**Exercise goal**
Every line below that carries the word "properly" needs to be copied.

**Provided information**
------------------------------------------------
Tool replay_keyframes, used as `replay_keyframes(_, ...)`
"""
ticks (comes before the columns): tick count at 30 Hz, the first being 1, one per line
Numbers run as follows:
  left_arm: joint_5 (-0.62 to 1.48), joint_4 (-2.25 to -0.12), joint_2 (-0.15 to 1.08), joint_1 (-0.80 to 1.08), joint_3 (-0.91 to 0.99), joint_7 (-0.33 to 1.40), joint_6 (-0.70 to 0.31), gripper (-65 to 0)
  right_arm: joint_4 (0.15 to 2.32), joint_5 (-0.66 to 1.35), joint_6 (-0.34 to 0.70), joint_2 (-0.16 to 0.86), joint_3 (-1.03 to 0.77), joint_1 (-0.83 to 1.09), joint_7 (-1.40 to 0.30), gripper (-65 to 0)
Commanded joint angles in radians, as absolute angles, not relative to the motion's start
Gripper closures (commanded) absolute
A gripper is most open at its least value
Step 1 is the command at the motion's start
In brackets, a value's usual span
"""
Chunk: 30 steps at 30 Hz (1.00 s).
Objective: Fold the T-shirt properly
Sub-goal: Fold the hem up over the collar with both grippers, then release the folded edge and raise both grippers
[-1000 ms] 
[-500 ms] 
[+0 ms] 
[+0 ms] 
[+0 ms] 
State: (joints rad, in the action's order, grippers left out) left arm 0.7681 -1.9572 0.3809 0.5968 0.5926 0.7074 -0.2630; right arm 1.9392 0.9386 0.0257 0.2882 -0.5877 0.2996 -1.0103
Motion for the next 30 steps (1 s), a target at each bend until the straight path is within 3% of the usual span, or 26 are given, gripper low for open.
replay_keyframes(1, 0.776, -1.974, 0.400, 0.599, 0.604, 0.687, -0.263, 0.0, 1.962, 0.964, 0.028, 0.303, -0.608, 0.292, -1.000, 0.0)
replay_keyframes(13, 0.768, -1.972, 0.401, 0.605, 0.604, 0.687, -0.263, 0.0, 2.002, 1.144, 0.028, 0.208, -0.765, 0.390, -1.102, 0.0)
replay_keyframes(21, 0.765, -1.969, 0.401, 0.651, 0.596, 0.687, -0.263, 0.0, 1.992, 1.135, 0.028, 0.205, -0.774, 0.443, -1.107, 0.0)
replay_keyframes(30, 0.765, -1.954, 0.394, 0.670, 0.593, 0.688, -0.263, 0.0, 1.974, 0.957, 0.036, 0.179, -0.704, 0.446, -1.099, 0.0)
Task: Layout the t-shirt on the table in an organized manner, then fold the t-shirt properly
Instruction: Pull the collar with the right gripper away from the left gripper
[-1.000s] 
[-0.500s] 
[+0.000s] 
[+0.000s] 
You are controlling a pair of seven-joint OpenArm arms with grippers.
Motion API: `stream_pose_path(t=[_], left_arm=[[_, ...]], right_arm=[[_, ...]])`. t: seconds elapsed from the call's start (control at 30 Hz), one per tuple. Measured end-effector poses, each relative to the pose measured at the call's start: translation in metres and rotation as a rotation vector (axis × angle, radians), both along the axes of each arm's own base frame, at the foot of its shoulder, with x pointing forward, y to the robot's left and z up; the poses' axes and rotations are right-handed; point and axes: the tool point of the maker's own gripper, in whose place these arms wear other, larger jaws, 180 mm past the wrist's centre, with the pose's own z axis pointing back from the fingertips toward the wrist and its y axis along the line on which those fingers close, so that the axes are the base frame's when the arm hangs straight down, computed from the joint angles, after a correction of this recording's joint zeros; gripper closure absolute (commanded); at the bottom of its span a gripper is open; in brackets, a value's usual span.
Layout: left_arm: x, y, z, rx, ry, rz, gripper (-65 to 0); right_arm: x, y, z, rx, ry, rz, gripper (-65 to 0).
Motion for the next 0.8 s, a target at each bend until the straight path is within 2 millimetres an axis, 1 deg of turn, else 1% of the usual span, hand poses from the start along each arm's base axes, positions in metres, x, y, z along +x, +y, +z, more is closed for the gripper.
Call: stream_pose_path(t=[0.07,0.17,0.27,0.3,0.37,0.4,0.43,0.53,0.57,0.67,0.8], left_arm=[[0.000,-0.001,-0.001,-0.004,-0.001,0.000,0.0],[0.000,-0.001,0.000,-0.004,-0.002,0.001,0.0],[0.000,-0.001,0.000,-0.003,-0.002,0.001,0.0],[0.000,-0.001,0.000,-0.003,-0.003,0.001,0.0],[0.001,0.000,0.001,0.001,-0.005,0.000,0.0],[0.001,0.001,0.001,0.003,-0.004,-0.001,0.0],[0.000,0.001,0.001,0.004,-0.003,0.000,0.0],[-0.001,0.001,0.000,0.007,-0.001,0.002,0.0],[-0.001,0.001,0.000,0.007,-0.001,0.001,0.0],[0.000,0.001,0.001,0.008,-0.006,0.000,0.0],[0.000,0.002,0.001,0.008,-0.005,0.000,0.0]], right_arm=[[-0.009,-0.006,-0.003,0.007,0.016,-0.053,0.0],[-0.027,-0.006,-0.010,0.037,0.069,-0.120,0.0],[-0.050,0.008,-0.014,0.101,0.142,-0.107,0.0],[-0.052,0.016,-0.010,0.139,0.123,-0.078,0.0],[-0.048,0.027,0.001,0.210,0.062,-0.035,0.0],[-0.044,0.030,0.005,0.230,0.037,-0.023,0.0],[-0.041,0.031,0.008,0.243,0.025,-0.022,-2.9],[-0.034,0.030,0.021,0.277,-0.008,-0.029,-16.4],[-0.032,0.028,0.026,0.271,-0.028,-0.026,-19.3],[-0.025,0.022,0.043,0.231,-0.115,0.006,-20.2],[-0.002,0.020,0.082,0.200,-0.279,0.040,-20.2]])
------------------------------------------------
**Answer to this task**
Objective: Fold the T-shirt properly
Task: Layout the t-shirt on the table in an organized manner, then fold the t-shirt properly

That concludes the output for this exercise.